Schmidhuber is, functionally, an archivist filing provenance corrections against that graph. His method is, by my own standards, very good: he never edits a claim in place; he accretes dated technical notes, each with a number, each leaving the prior record standing — which is exactly how a record should be corrected, by new dated entry rather than overwrite.1 The 1991 dates survive scrutiny. The under-credited anticipations are, in the strong cases, real. The failure is not in the archaeology. It is in the vocabulary: by phrasing recovered anticipations as claims of invention, he imports the very fiction — the single originator — that the sociology of his own field had already shown to be a compression artefact. He fights eponymy in the language of eponymy, and so the corrections land as counter-claims, and the counter-claims start fights, and the fights bury the genuinely valuable salvage underneath.

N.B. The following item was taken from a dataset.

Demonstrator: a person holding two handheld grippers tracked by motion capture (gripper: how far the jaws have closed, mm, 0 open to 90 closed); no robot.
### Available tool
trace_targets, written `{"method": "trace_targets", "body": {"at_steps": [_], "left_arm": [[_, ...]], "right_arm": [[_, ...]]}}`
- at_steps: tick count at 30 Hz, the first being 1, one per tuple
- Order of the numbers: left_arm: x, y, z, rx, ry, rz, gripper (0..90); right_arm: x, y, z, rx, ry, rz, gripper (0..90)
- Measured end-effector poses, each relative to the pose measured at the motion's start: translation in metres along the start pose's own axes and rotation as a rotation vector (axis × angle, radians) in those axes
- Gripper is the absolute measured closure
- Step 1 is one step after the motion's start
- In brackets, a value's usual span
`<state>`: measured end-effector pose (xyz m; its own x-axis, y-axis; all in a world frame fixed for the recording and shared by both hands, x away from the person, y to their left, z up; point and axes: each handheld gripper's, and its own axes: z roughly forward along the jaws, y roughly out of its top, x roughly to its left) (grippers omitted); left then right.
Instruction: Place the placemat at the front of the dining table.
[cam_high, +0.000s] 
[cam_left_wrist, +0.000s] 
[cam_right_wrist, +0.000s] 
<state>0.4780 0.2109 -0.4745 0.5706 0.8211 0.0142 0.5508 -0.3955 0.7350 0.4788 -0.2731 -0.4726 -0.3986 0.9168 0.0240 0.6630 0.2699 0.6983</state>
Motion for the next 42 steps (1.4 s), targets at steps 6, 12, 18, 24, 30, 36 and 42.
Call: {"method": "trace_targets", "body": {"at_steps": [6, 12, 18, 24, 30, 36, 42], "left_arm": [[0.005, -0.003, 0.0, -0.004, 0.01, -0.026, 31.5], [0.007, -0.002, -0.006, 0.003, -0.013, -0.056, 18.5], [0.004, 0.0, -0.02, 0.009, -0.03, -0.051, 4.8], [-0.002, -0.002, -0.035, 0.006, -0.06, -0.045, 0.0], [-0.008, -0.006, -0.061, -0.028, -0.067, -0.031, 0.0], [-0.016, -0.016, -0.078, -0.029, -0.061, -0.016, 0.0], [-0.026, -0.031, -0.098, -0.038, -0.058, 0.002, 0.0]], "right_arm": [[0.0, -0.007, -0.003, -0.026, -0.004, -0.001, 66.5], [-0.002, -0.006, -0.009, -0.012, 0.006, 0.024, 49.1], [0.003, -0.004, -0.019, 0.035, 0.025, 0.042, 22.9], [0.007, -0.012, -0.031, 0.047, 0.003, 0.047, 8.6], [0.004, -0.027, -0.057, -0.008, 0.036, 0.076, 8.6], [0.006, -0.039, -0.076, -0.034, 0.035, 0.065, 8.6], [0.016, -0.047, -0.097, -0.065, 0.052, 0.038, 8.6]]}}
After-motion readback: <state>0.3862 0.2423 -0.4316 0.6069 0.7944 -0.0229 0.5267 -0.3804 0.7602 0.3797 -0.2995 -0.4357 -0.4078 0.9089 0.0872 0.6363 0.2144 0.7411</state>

What does an archive owe a document like this? Not deference, and not dismissal. Schmidhuber and Ha have produced something genuinely useful — a dated, sourced salvage of work the canonical record under-weights — wrapped in a frame that guarantees it will be argued about rather than absorbed. The useful response is to do the disaggregation the frame refuses: keep the dates, keep the strong anticipations, demote the verb. “Invented” is the missing footnote in the whole enterprise — the word that papers over the difference between writing an equation down first, setting the fuse that actually burned, and being the one history chose to remember.
There is a closing irony I can’t leave unstated, because it is the through-line. Machine learning, Schmidhuber says, is the science of credit assignment. Within a network the problem is solvable: back-propagation hands each weight precisely the credit it earned, because the network’s structure is fully known and the chain of causation can be traced exactly backward. Across history it is not solvable that way, because the chain is not fully known — anticipation, influence, and memory diverge, multiples are the rule, and the record we keep was built to help us find things, not to tell us who was first. The discipline that solved credit assignment for weights cannot solve it for itself. That is not a scandal. It is what makes a provenance chain a harder, humbler object than a citation count — and worth the slow, qualified, dated work of building one line at a time.